At age 30 Diana Trelawny is a great proprietor and landowner, with "a fine old estate, a fine old English house, and a great deal of money". She has made a profession out of managing her large estate, and has no intention of marrying, despite many opportunities. She has numerous dependants, and is generous and affectionate in her way, but is to a certain degree detached - too aware of the little tricks and foibles of those depending on her.
The two dependants closest to Diana are Mrs Norton and her niece Sophy. After Diana sends them to Pisa for Sophy's health (travelling with the rector and his family), she decides in the Spring to join them, and takes a set of rooms in the Palazzo dei Sogni (palace of dreams).
Though she finds herself surrounded mostly by English people, there is also in their circle an Italian Count, Mr Pandolfini.
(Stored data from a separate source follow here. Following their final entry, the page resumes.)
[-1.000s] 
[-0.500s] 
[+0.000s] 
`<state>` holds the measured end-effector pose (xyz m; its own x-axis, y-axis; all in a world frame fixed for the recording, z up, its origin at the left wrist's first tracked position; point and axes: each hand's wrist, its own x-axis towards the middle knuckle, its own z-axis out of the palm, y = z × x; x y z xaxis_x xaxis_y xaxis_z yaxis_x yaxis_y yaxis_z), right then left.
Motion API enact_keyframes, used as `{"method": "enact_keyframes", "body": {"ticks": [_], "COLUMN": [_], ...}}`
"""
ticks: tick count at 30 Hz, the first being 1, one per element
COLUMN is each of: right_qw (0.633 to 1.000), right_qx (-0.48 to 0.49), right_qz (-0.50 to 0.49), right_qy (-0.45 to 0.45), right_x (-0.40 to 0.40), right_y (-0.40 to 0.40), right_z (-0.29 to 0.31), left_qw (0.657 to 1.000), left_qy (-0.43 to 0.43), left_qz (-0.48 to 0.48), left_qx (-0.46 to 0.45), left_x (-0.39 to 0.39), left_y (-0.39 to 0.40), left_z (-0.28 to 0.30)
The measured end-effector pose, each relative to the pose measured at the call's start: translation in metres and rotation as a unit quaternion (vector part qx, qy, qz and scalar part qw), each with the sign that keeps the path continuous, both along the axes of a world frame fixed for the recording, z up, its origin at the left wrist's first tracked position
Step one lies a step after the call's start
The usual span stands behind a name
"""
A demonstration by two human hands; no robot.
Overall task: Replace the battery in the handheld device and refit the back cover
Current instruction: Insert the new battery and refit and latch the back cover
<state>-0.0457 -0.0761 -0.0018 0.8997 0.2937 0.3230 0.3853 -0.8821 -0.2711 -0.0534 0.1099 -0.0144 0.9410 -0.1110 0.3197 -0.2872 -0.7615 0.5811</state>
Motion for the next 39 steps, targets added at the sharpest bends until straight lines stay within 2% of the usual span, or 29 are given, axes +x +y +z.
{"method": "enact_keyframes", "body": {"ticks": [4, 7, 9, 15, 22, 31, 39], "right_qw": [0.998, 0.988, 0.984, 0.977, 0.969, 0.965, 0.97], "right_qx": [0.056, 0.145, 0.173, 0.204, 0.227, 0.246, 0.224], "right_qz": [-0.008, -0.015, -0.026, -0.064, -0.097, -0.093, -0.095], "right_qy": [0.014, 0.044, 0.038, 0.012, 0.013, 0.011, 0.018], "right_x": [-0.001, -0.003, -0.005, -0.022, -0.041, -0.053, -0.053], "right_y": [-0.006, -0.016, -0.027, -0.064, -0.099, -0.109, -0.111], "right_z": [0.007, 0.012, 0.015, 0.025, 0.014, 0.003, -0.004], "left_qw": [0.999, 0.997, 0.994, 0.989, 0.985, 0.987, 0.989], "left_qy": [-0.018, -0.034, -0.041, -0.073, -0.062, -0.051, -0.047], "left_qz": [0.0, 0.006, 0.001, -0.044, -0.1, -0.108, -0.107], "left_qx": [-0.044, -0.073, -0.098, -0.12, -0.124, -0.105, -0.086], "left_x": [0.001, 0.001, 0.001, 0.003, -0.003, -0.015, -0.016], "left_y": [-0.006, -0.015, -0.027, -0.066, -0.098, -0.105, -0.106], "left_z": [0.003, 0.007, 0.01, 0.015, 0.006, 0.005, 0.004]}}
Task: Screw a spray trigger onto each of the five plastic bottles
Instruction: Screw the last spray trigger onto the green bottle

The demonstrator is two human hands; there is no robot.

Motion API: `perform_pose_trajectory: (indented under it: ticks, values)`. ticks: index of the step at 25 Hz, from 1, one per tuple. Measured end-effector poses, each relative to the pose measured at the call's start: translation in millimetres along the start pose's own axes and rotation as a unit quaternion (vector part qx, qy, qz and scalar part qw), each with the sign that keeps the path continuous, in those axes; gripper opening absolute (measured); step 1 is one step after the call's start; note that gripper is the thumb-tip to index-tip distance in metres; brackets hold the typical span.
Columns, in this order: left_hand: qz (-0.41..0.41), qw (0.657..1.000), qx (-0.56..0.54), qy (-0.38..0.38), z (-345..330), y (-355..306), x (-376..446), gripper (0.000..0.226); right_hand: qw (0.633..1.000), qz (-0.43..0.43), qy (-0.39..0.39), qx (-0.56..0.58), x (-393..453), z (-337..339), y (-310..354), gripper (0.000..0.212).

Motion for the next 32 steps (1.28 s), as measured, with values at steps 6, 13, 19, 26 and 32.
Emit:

He is a handsome, contemplative man, poor but proud; and he has fallen in love with Diana at first sight. Diana feels drawn to him in some indefinable way. And then, in this little tragicomedy, a great mistake is made.
Biographical and other notes
This novel was written in 1877, but lay forgotten in a desk drawer at Blackwood's publishing house for almost 15 years!
The title of the first edition is shown above. Two alternative titles used in other editions are Diana: The History of a Great Mistake and Diana Trelawny.